Jim Varela

Personal information
- Full name: Jim Morrison Varela Devotto
- Date of birth: 16 October 1994 (age 31)
- Place of birth: Montevideo, Uruguay
- Height: 1.75 m (5 ft 9 in)
- Position: Defensive midfielder

Team information
- Current team: Parque del Plata

Youth career
- 2006–2012: Peñarol

Senior career*
- Years: Team / Apps / (Gls)
- 2012–2013: Peñarol / 3 / (0)
- 2013–2016: Benfica B / 0 / (0)
- 2013–2014: → Farense (loan) / 10 / (1)
- 2015: → Rampla Juniors (loan) / 8 / (0)
- 2016: São Paulo-RS / 0 / (0)
- 2016–2019: Atenas / 61 / (1)
- 2017: → Juventud (loan) / 26 / (3)
- 2020: Chacarita Juniors / 6 / (0)
- 2020: Racing de Montevideo / 15 / (0)
- 2021–2023: Rentistas / 48 / (2)
- 2023: Albion / 27 / (2)
- 2024: Real España / 33 / (1)
- 2025: Salus
- 2025: Cerrito / 12 / (1)
- 2026: Marquense / 1 / (0)
- 2026–: Parque del Plata

International career
- 2011: Uruguay U17 / 5 / (0)
- 2013: Uruguay U20 / 9 / (0)

= Jim Varela =

Uruguayan footballer (born 1994)

Jim Morrison Varela Devotto (born 16 October 1994) is a Uruguayan footballer who plays as a defensive midfielder for Uruguayan Primera División Amateur club Parque del Plata.

==Club career==
Born in Montevideo, Varela joined Peñarol youth ranks at age 12. The 1.75 m or 1.80 m midfielder, depending on sources, made his professional debut for Penãrol in the 2010–11 Primera División and also making part of the squad that won the 2012–13 Uruguayan Primera División.
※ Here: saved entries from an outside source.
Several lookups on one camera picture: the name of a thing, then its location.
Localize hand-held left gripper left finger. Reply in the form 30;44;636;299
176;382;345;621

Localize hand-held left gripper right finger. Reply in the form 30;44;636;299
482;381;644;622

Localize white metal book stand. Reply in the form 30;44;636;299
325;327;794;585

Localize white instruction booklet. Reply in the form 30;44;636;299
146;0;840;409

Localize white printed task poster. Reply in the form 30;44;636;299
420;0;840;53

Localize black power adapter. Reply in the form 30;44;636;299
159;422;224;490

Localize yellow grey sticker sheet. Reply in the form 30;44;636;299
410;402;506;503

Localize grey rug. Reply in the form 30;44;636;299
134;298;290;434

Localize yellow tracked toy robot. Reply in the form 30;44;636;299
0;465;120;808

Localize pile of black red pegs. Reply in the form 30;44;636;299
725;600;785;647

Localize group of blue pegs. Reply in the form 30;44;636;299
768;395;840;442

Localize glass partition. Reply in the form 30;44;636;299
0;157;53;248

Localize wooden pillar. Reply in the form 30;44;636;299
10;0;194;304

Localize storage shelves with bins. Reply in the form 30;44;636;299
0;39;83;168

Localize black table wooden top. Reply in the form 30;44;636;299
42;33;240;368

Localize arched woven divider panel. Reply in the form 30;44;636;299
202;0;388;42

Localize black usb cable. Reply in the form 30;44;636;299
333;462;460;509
Varela joined S.L. Benfica in July 2013, being initially loaned to Farense. In early September 2014, he went on tryouts at Real Murcia. On 21 January 2015, Varela joined Rampla Juniors on loan. On 31 August 2015, Varela returned to Benfica.

On 10 May 2016, Varela joined Brazilian club Sport Club São Paulo from Rio Grande, Rio Grande do Sul.

==International career==
Varela was part of Uruguay U-17 team that took competed in the 2011 FIFA U-17 World Cup in Mexico, playing five matches, with the Uruguayan team finishing in second place. He also played once for the Uruguay U20 in the 2013 FIFA U-20 World Cup in Turkey.